▸ What you are asked to do
Go through the following data and transcribe exactly the stretch of lines from the one holding "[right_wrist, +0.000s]" to the one holding "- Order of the", both included.

▸ Data under study
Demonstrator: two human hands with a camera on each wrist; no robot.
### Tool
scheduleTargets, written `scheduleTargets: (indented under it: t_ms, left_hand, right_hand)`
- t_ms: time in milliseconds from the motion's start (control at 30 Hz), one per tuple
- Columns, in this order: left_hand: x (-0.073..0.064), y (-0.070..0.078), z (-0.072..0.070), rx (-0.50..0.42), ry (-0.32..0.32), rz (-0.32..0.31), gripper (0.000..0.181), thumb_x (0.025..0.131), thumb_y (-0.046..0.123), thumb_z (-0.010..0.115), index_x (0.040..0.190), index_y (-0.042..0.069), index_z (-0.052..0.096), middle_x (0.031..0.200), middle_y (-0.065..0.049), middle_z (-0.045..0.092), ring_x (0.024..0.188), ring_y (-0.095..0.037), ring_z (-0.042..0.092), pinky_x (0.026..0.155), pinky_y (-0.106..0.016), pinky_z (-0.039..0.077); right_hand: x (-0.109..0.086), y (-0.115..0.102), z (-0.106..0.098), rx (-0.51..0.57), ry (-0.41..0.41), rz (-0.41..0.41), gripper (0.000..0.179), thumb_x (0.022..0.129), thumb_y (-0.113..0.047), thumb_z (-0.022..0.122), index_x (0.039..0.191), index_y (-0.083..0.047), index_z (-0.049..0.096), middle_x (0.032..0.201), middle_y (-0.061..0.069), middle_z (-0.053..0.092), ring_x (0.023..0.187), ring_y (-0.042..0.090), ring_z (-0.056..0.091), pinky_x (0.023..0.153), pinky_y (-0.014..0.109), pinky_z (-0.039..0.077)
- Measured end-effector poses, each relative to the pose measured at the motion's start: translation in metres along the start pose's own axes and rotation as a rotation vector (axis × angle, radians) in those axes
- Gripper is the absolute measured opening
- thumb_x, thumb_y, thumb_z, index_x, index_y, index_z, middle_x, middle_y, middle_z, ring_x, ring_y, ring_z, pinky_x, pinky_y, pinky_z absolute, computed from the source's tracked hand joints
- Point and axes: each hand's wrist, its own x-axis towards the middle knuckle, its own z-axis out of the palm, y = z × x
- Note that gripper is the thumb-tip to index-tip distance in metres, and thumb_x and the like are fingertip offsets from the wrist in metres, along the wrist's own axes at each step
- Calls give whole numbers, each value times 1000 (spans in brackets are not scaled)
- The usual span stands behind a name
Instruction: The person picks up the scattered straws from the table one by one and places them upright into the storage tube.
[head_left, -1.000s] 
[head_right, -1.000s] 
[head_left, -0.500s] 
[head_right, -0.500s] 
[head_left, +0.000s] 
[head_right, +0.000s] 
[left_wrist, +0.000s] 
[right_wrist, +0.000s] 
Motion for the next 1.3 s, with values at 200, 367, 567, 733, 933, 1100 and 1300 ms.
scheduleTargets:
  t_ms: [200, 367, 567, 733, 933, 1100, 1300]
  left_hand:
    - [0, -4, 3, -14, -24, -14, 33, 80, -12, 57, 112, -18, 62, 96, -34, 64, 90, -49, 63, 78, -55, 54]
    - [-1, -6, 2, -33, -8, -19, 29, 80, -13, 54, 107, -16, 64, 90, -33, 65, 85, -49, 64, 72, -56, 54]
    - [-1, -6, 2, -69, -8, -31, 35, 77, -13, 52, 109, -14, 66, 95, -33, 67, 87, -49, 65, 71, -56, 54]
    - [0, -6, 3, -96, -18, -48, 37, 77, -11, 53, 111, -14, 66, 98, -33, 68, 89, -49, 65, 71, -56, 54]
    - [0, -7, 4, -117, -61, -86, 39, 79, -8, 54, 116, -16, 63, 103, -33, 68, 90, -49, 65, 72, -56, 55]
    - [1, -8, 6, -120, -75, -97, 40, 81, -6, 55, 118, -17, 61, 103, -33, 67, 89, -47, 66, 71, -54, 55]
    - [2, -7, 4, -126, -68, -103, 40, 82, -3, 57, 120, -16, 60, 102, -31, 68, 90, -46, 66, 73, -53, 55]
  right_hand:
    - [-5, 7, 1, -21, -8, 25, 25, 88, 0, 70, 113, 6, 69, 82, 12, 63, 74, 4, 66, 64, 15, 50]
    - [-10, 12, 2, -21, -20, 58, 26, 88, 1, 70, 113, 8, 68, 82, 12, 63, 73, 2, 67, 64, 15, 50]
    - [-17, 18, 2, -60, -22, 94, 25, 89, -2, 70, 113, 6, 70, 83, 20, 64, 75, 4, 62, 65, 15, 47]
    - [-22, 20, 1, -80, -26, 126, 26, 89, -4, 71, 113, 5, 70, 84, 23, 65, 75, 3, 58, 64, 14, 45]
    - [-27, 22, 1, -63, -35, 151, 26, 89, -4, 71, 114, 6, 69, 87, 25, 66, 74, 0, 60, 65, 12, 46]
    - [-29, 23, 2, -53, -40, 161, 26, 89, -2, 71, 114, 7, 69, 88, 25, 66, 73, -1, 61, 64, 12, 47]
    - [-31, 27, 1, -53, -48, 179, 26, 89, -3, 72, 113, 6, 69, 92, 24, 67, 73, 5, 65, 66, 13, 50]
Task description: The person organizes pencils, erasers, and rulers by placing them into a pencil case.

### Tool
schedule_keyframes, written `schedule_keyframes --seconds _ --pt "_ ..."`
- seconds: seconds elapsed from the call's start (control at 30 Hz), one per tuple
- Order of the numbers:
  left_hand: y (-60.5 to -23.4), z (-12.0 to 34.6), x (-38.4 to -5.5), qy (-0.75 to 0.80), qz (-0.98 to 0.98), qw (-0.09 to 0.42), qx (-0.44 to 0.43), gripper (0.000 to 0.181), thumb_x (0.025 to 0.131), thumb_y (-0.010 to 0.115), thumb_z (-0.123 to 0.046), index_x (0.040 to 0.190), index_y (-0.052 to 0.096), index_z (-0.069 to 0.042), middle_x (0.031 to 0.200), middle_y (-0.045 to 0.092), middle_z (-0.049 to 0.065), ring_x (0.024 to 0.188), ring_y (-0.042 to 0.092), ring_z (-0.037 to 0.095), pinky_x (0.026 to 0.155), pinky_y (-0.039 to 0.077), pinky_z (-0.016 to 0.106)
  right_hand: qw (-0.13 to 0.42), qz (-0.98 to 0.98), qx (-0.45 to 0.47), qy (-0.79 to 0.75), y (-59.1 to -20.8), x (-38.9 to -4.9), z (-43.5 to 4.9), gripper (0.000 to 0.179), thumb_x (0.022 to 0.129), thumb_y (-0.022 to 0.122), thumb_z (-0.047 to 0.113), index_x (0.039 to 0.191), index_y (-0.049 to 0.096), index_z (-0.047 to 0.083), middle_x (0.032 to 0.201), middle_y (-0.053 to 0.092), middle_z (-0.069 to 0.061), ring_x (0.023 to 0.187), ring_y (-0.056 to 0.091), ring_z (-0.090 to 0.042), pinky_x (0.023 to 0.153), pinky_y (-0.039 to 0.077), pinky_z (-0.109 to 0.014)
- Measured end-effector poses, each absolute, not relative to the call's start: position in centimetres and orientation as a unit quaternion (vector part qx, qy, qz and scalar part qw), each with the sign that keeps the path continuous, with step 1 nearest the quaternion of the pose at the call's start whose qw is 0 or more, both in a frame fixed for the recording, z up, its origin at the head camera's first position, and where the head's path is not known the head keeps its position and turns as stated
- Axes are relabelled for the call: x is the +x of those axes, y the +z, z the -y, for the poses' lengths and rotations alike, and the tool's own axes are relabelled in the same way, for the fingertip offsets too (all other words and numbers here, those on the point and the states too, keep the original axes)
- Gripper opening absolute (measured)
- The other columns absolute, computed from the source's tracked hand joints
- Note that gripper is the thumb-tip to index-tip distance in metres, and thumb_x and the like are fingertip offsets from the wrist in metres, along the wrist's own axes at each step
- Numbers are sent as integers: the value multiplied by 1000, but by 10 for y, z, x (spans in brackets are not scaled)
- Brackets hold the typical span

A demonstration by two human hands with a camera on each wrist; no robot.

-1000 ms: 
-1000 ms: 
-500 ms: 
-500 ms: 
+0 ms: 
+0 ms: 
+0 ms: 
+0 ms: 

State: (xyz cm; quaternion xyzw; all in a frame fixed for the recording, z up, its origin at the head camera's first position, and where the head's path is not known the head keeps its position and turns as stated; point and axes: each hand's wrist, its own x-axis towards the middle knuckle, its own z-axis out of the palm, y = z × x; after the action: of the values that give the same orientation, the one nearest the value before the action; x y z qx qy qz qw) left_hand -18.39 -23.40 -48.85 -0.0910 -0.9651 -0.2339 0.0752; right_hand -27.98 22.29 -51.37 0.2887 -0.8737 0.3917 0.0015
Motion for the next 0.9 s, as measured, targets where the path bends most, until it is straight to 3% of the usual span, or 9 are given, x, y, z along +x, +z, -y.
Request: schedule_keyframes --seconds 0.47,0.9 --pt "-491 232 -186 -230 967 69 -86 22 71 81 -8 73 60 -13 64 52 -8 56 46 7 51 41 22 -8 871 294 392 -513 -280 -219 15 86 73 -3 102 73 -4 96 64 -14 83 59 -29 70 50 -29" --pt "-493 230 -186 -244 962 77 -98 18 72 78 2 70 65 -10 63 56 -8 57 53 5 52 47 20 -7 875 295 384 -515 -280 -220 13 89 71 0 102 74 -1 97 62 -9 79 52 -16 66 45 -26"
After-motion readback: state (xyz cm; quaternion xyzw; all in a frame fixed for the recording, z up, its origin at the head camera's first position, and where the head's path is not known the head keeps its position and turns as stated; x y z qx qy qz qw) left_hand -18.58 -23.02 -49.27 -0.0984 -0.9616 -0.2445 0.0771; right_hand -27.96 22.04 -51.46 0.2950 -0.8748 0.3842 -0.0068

▸ Exercise output
[right_wrist, +0.000s] 
Motion for the next 1.3 s, with values at 200, 367, 567, 733, 933, 1100 and 1300 ms.
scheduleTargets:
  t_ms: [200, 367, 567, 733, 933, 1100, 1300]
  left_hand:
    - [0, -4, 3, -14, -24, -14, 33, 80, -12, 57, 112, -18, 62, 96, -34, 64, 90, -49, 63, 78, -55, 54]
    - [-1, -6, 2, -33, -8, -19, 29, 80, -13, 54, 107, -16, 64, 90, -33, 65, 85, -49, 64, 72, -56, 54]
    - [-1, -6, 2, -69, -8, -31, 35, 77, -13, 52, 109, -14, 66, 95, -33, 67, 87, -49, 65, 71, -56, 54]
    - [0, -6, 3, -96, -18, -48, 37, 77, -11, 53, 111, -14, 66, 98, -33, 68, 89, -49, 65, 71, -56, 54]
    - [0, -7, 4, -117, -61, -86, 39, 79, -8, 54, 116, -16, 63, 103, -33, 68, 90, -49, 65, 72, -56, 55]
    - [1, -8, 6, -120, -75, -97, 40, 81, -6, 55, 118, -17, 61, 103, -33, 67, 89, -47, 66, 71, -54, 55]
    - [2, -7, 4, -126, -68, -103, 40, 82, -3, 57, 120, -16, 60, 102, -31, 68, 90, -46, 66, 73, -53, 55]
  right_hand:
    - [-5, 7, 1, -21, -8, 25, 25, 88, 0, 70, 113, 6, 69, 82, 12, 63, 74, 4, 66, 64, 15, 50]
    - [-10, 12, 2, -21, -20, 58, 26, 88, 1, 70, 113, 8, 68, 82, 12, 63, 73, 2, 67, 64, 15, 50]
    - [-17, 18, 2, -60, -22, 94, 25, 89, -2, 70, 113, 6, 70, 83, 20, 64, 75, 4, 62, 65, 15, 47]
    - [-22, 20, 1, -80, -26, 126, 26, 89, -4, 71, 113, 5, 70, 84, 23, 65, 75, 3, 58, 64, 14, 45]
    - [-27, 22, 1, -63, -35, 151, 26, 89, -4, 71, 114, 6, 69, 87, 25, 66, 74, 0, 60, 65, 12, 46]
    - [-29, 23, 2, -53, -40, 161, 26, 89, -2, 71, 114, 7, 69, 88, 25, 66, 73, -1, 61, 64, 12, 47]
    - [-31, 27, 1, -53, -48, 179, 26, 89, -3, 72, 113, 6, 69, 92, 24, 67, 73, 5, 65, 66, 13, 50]
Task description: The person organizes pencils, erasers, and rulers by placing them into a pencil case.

### Tool
schedule_keyframes, written `schedule_keyframes --seconds _ --pt "_ ..."`
- seconds: seconds elapsed from the call's start (control at 30 Hz), one per tuple
- Order of the numbers:

That is the complete answer to the exercise.